Sheffield City Council confirmed this week that an internal audit of its digital asset management systems has identified more than 14,000 duplicate images stored across multiple departmental servers — a sprawl of redundant files that has been quietly inflating storage costs and slowing the work of communications and planning teams for at least three years.
The problem matters now because the council is midway through a broader digital infrastructure upgrade, budgeted at £2.1 million, that is scheduled for completion by March 2027. Project leads say that failing to resolve the duplicate image backlog before the migration goes ahead risks carrying the same inefficiencies into the new system at greater expense.

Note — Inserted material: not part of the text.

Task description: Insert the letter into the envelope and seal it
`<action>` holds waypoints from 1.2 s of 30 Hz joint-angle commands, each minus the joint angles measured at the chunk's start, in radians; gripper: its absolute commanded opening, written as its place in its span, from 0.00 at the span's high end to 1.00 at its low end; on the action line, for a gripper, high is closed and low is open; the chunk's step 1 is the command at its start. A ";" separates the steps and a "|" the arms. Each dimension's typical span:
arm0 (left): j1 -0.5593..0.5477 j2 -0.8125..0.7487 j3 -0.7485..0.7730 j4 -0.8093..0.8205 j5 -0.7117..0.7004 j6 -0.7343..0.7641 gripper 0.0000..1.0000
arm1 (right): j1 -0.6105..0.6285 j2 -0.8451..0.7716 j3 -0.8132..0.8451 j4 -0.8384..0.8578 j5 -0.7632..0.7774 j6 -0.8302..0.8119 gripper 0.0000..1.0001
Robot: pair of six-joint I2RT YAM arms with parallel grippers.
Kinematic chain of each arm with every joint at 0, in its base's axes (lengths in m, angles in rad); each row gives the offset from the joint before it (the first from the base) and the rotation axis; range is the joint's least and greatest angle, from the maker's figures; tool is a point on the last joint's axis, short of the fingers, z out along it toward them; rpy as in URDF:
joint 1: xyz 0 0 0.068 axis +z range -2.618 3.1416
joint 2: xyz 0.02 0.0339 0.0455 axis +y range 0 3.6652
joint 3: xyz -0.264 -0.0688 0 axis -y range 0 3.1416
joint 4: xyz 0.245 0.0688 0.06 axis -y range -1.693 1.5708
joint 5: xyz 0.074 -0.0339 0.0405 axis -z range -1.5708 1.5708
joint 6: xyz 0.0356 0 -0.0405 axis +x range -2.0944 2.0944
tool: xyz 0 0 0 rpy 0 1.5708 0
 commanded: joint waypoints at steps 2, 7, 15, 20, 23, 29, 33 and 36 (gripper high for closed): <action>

Where the Problem Runs Deepest
Two institutions are at the centre of the clean-up effort. Sheffield City Archives, based at Shoreham Street, holds digitised historical photographs dating back to the 1880s, many of which were scanned multiple times by different volunteers or contractors working under separate Heritage Lottery Fund grants. Crossover between those batches created a significant duplication problem that archivists only began formally mapping in January 2026. Separately, Sheffield Galleries and Museums Trust, which covers venues including the Weston Park Museum and the Millennium Gallery on Arundel Gate, has been running its own parallel collections database, meaning images shared between the two organisations exist in at least two incompatible formats under different file names.
The practical consequences are not trivial. Planning officers at Howden House on Union Street have, on at least two documented occasions this year, submitted planning applications to the council's own public portal with duplicate images attached — flagged only when members of the public queried inconsistencies during the consultation period for a proposed development on Abbeydale Road South.

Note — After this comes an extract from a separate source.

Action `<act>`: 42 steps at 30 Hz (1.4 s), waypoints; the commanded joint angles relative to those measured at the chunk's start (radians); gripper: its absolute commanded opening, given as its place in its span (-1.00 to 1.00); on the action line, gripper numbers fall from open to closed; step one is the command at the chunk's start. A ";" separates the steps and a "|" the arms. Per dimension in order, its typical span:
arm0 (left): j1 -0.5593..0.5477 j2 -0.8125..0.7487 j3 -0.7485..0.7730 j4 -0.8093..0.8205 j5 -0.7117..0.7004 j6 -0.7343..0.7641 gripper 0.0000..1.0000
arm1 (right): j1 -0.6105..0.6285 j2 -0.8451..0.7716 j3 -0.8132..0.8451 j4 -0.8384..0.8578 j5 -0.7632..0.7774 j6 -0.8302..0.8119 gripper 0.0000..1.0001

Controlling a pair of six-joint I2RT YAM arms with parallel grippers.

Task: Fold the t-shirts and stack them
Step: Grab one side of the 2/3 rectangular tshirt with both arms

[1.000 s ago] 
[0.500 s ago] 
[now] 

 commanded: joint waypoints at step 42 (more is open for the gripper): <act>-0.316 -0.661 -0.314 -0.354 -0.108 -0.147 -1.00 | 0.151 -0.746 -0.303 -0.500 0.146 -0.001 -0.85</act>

A third strand of the problem sits with the council's communications team, which manages an external-facing media library used by local journalists and community groups. That library, which went live in its current form in September 2023, contains roughly 8,400 images. A spot-check conducted in June 2026 found that approximately one in five images had at least one near-identical duplicate under a different filename, according to figures shared at a full council briefing on 1 July.
What the Clean-Up Involves
The rationalisation programme being rolled out this week uses a combination of perceptual hashing software — technology that identifies visually identical or near-identical images even when file names differ — alongside manual review for borderline cases. The council has contracted Sheffield-based digital services firm Polestar Digital Solutions, headquartered on Eyre Street in the city centre, to run the automated phase. Manual review will be handled in-house.
The timetable is tight. The automated sweep across council servers is due to finish by 18 July, with a first report to the Digital Transformation Scrutiny Board expected on 28 July. The archives and museums trust element will follow in a second phase running through August and September, with a unified asset management protocol — covering naming conventions, metadata standards and upload permissions — set to be adopted formally before the October council recess.
The cost of the Polestar contract has not been disclosed publicly, but council documents circulated ahead of last Tuesday's briefing placed the total first-phase spend at under £40,000. That figure covers deduplication tooling, staff time and integration testing with the new server infrastructure being procured separately under the larger £2.1 million programme.
For residents and community groups who regularly download images from the council's media library — particularly neighbourhood forums in areas like Burngreave, Sharrow and the Lower Don Valley, where regeneration photography is frequently needed for grant applications — the practical advice from the communications team is to hold off on bulk downloads until after 18 July. The library will remain live, but a subset of folders covering development and planning imagery will be temporarily locked for quality review from 7 July onwards. The full library is expected to reopen with verified, deduplicated content by the end of the month.